Notice that at the end the little bit of water at the bottom of the bowl is clear.  Pour off the remaining liquid (you may need to squish it out a little to make sure there are no pockets).

Step Seven:
Optionally, now is the time to add salt.  A little goes a long way.  I used a large pinch, and I think it was slightly too much. (As a side note, good salts are cheap here- and pink salt from the Himalayas is available in 2 kilo sacks for like 3 EU.  This is unrefined grey sea salt- one of my favorite finishing salts.  Ironically, it is from Washington State and I brought it with me).

This would be the time to pull out the good salt!

Step Eight: 
All that is left is to form it up and chill it!

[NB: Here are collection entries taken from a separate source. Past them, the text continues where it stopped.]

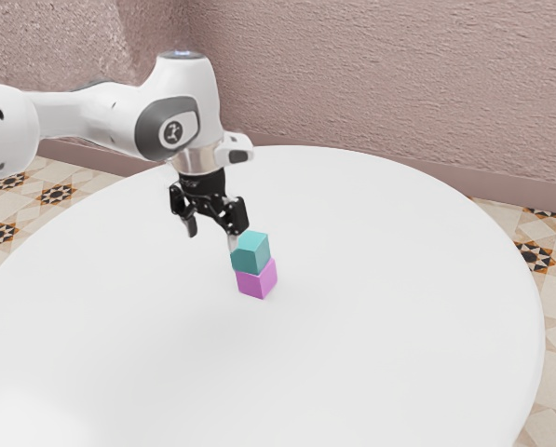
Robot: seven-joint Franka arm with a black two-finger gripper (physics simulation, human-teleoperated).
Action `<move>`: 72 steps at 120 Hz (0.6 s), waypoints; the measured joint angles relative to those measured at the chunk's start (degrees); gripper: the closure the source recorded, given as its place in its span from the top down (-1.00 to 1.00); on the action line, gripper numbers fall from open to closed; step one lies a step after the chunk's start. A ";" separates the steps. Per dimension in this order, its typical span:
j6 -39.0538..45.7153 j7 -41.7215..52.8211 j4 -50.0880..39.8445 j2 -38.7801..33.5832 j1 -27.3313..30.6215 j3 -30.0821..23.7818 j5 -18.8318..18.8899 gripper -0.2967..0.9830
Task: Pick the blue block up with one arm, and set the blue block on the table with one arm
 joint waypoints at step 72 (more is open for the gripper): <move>1.26 0.79 13.60 13.36 -0.47 0.51 0.42 0.54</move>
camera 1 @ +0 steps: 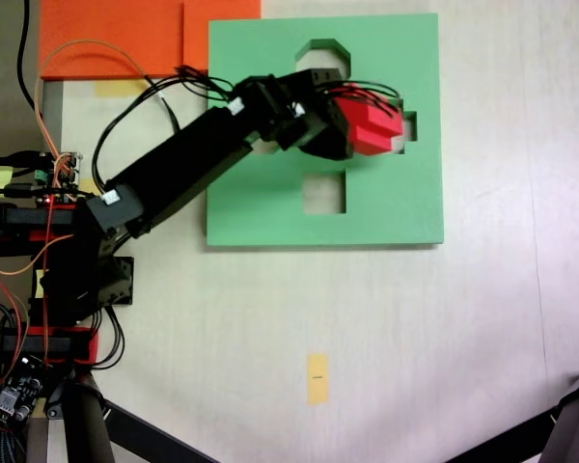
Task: Put the cross columnar block into the corresponding hole
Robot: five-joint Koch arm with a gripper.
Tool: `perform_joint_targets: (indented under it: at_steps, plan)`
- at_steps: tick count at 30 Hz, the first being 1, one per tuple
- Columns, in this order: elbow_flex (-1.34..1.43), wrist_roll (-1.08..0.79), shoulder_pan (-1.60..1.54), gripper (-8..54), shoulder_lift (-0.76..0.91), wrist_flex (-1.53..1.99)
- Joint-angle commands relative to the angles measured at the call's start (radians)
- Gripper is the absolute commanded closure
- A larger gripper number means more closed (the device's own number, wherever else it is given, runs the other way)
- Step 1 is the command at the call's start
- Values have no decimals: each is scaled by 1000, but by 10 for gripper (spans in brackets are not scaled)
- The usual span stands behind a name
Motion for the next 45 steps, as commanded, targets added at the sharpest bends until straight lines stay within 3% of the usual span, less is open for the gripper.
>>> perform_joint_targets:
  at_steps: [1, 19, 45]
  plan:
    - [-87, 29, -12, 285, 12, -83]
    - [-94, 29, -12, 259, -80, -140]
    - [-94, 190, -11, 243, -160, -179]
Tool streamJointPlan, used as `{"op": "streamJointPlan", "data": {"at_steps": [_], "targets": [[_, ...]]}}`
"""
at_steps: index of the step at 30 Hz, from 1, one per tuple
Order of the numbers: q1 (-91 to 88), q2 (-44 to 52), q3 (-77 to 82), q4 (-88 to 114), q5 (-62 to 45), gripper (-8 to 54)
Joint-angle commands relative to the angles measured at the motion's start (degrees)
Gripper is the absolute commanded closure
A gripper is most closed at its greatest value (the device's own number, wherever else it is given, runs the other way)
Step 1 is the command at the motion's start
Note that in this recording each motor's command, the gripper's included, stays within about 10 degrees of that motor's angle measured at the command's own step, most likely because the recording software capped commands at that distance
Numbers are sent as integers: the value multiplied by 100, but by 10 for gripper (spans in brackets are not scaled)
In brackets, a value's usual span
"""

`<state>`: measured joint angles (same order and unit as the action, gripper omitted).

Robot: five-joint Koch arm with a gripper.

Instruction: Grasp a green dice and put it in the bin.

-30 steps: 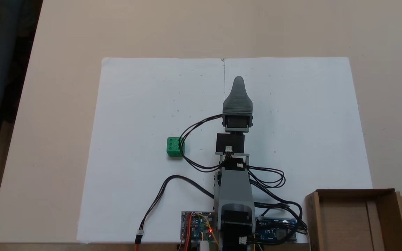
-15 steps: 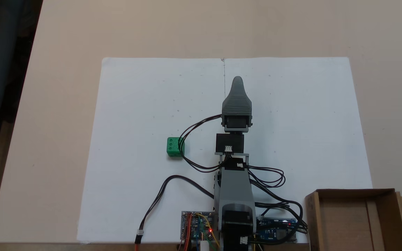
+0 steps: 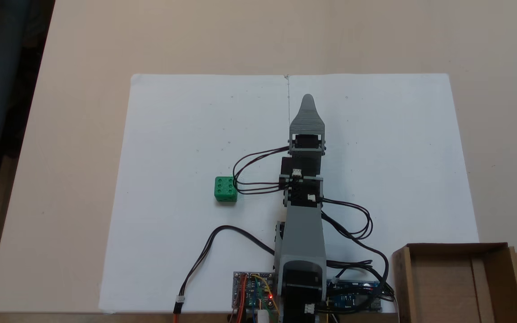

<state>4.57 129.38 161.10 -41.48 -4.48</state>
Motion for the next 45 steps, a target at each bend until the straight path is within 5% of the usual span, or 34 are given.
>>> {"op": "streamJointPlan", "data": {"at_steps": [1, 18, 33, 45], "targets": [[193, 650, -510, 886, -281, 11], [97, 650, -3929, 7346, 2232, 18], [-3146, 598, -5344, 11558, 5019, 25], [-3964, 527, -5643, 11461, 5748, 33]]}}
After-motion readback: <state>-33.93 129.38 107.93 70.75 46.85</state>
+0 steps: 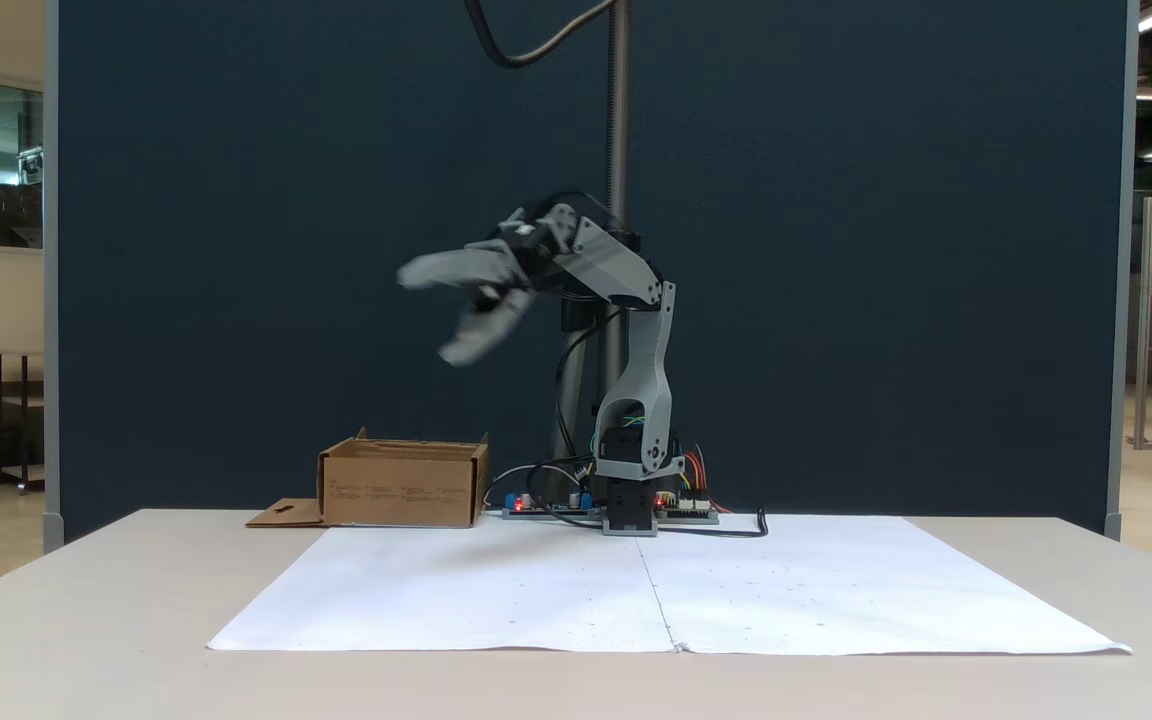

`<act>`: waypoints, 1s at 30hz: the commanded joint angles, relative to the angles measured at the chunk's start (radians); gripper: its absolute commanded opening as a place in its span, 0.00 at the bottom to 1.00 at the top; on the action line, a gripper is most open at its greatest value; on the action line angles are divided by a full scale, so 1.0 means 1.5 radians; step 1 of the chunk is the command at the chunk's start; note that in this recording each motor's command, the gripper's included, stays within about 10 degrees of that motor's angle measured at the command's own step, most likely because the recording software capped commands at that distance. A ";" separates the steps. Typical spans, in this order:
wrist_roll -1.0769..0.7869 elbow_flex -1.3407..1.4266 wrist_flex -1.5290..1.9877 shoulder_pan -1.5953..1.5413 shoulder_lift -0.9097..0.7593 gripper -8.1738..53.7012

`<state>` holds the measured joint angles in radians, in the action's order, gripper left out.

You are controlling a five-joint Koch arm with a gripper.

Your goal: Grasp a green dice and put it in the bin.

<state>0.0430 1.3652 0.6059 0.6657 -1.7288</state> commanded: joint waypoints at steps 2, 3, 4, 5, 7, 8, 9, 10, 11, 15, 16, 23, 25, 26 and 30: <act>0.035 0.037 -0.037 -0.099 -0.042 0.84; 0.035 0.055 -0.041 -0.132 -0.048 0.84; 0.035 0.074 -0.053 -0.163 -0.053 0.85; 0.034 0.094 -0.074 -0.191 -0.057 0.85; 0.019 0.145 -0.130 -0.250 -0.073 0.84; 0.011 0.172 -0.148 -0.275 -0.083 0.84; 0.001 0.197 -0.174 -0.301 -0.092 0.84; -0.006 0.222 -0.199 -0.323 -0.103 0.84; -0.015 0.244 -0.226 -0.347 -0.114 0.84; -0.020 0.335 -0.318 -0.408 -0.169 0.84; -0.021 0.360 -0.340 -0.416 -0.186 0.84; -0.021 0.517 -0.492 -0.426 -0.316 0.85; -0.021 0.585 -0.534 -0.435 -0.346 0.85; -0.021 0.623 -0.554 -0.437 -0.359 0.84; -0.022 0.761 -0.637 -0.442 -0.393 0.83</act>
<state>0.0368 2.5280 -0.2071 0.0015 -2.2442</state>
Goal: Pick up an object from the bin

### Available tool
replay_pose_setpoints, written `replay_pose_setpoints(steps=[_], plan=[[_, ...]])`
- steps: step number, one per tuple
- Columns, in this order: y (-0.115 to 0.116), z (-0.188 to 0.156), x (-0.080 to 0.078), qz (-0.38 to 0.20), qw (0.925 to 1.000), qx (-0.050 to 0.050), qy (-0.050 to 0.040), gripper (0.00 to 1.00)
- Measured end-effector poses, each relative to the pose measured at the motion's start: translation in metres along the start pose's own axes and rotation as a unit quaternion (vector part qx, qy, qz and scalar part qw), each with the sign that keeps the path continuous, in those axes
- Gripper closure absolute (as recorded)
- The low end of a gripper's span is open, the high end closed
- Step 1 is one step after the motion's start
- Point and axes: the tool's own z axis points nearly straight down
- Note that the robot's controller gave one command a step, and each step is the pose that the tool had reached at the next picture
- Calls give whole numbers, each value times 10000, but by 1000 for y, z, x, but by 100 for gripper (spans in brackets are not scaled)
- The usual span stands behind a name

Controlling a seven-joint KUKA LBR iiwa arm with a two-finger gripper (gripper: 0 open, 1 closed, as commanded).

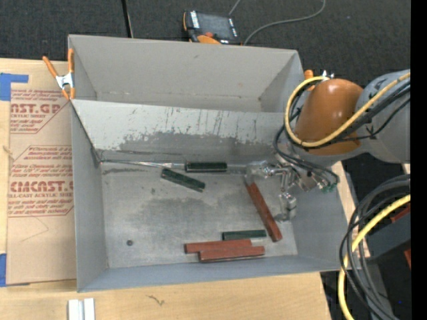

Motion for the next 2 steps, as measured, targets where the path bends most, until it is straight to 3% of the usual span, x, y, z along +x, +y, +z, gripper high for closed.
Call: replay_pose_setpoints(steps=[1,2], plan=[[-6,22,-21,-1653,9862,24,-15,0],[-7,20,-21,-1647,9863,33,-17,100]])
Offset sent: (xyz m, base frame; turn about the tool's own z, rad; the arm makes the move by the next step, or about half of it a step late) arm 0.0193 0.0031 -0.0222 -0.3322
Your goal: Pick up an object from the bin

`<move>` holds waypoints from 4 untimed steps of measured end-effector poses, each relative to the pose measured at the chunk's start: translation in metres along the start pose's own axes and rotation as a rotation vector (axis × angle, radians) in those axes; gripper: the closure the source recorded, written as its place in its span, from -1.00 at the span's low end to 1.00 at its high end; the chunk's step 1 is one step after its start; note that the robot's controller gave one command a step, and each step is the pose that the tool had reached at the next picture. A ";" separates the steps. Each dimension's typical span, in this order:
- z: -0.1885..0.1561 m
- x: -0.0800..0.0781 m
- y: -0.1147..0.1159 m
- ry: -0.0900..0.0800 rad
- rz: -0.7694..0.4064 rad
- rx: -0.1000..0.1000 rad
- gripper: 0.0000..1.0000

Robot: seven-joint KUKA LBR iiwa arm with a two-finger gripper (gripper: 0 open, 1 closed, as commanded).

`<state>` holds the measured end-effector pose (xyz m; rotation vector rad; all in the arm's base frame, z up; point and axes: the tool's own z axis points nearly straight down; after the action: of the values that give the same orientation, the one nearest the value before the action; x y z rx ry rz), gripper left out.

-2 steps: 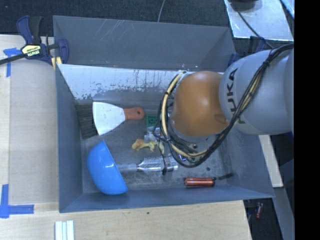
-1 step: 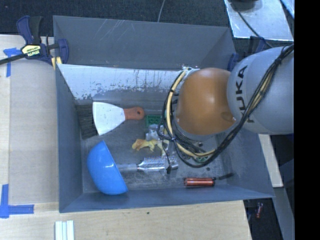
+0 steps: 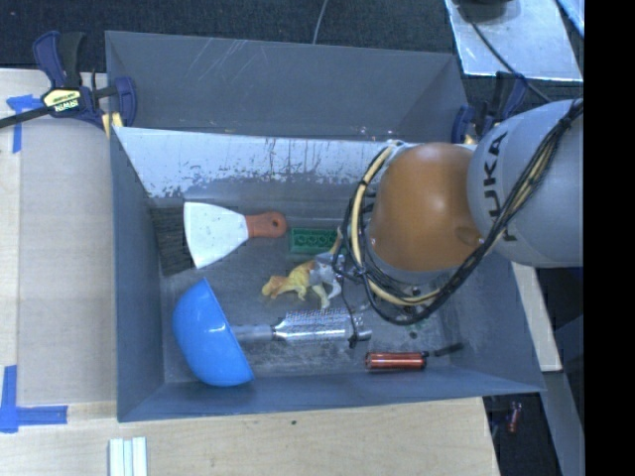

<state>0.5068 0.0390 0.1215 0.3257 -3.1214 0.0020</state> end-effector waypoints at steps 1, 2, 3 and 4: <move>0.038 -0.015 0.011 -0.014 -0.137 0.001 -1.00; 0.049 -0.011 0.020 -0.008 -0.255 0.000 1.00; 0.049 -0.011 0.020 -0.008 -0.255 0.000 1.00; 0.037 -0.009 0.020 -0.003 -0.254 -0.001 1.00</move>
Offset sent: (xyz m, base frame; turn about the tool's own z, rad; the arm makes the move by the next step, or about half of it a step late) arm 0.0044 0.0212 -0.0515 -0.2589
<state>0.5118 0.0600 0.0848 0.7191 -3.0580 -0.0004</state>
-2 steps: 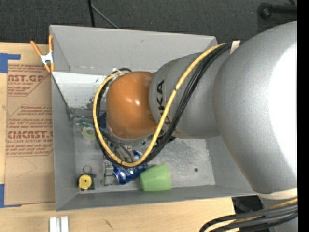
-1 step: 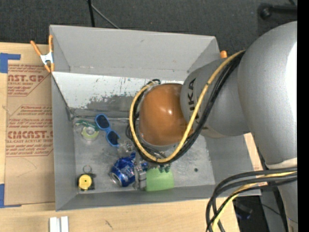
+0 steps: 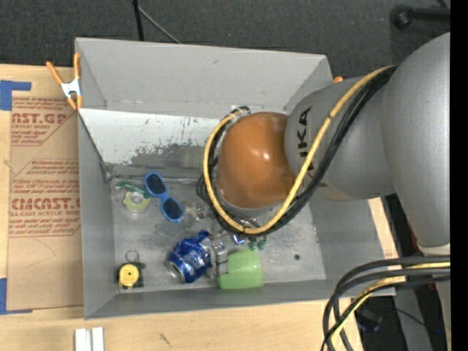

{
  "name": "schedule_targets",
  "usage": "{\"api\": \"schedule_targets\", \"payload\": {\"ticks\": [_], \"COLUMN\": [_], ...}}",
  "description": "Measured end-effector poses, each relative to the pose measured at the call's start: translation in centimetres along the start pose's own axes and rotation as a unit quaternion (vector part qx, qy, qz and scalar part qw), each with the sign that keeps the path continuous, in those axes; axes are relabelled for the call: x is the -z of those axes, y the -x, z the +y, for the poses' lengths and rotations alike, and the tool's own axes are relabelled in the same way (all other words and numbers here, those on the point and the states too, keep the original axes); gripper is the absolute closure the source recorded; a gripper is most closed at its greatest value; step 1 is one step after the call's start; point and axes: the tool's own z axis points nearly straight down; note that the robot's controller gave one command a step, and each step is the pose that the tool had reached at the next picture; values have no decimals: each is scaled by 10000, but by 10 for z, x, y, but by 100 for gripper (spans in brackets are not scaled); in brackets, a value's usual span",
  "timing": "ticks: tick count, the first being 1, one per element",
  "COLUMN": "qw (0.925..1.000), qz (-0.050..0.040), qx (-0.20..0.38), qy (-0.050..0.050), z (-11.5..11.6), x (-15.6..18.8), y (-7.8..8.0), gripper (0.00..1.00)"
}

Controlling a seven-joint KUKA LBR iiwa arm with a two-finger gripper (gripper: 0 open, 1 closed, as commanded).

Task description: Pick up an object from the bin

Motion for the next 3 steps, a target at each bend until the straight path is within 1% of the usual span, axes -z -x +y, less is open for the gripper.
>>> {"api": "schedule_targets", "payload": {"ticks": [1, 2, 3], "qw": [9989, 9971, 9971], "qz": [9, 36, 36], "qx": [471, 763, 760], "qy": [4, 17, 28], "z": [-2, 2, 3], "x": [-5, -56, -56], "y": [5, 2, 2], "gripper": [0, 0, 0]}}
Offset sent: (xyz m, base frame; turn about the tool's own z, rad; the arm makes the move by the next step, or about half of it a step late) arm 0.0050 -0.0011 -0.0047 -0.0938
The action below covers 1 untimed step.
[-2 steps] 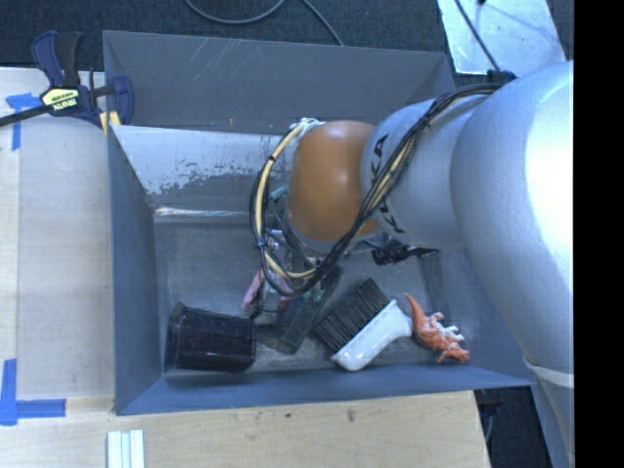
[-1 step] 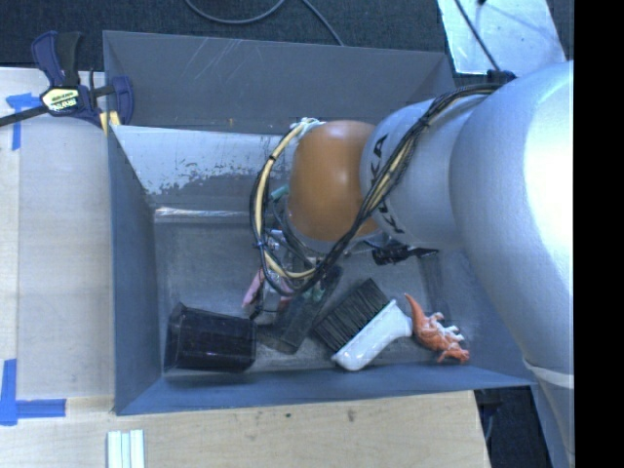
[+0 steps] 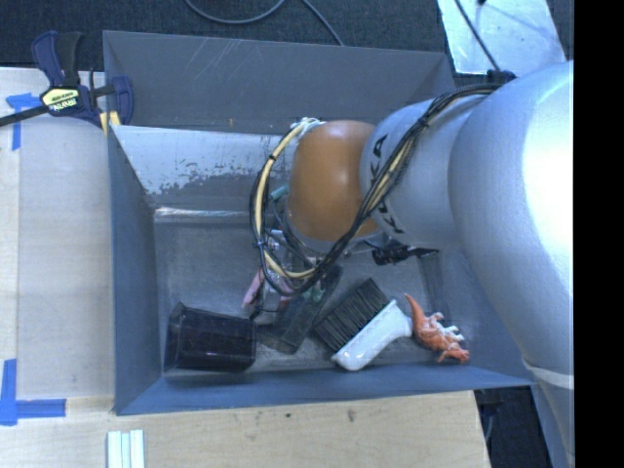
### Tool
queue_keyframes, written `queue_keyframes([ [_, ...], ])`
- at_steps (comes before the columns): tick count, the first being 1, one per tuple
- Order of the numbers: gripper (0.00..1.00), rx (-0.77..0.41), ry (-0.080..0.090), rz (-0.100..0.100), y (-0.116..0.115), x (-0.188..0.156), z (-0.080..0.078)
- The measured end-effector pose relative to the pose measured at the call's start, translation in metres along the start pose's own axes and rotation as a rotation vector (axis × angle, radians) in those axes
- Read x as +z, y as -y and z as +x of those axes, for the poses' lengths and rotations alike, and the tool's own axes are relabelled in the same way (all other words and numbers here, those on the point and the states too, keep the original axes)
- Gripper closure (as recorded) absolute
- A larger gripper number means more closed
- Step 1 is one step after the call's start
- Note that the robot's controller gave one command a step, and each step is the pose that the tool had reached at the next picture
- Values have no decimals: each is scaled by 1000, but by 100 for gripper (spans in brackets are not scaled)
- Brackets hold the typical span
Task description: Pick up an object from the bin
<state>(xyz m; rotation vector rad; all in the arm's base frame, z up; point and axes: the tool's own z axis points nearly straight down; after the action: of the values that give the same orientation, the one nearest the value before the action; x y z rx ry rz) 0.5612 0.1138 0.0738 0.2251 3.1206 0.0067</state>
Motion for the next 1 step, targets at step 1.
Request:
queue_keyframes([
  [1, 100, 0, 0, 0, 0, 0, 0],
])
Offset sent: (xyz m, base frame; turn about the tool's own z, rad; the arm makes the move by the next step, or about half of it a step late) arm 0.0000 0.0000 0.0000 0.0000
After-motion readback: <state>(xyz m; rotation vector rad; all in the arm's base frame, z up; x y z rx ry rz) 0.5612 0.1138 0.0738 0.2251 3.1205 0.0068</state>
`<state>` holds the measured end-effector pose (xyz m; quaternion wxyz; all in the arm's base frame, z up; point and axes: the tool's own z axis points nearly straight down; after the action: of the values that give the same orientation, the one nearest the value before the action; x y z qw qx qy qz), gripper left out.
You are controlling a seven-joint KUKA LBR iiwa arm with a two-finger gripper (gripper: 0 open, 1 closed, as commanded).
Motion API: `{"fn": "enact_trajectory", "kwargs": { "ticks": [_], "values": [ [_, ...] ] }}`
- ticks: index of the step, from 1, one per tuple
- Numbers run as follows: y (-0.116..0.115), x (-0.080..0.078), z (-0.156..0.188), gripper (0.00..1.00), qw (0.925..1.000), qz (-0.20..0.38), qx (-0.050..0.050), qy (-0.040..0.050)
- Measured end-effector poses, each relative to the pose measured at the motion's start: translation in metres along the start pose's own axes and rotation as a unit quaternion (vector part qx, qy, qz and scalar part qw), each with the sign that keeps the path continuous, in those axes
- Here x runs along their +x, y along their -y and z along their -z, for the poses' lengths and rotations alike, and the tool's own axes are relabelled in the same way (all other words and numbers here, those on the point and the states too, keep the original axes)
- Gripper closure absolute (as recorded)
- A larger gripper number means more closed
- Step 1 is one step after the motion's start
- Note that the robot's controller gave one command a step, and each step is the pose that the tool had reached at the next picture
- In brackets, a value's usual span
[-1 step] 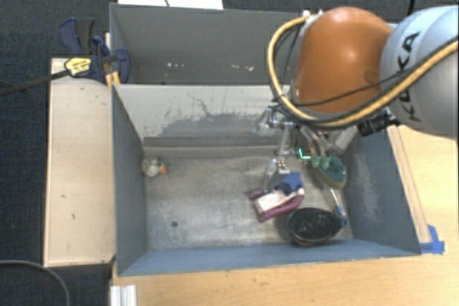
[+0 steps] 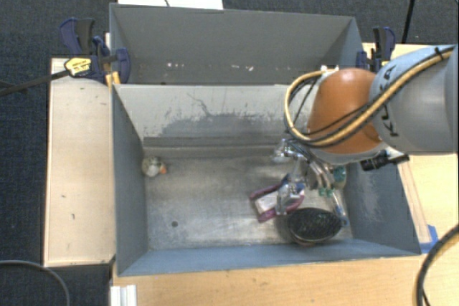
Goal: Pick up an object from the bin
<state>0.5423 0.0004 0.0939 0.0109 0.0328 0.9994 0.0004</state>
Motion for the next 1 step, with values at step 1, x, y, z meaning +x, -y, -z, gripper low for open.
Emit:
{"fn": "enact_trajectory", "kwargs": {
  "ticks": [1],
  "values": [
    [0.0014, 0.0054, 0.0095, 0.0, 0.9995, 0.032, 0.0, -0.0049]
  ]
}}
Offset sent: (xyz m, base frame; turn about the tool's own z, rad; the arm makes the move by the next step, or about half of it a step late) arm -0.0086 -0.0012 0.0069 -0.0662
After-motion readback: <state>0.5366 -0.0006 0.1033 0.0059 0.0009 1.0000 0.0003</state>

Could have gone for a round log, but I opted for a monolith shape

You can use waxed paper, but I only had parchment available.

 Step Final:

Oh yeah, then there is the whole EATING thing.  Bread wasn’t ready, so we tried it first on some noodles:

Looks like butter.  Melts like butter.
Tastes like butter!  Hooray!!

 DD was less cooperative with the photoshoot:

Thanks darling.

For the Buttermilk:
Pour the liquid that you strained off into a clean jar and store in the refrigerator until you make some awesome pancakes, biscuits, fried chicken, oatmeal, or whatever your favorite use of buttermilk is! 

Some folks drink it straight!

 Ok, this is getting long.  I will do a separate blog on the adventures with Bread Making next.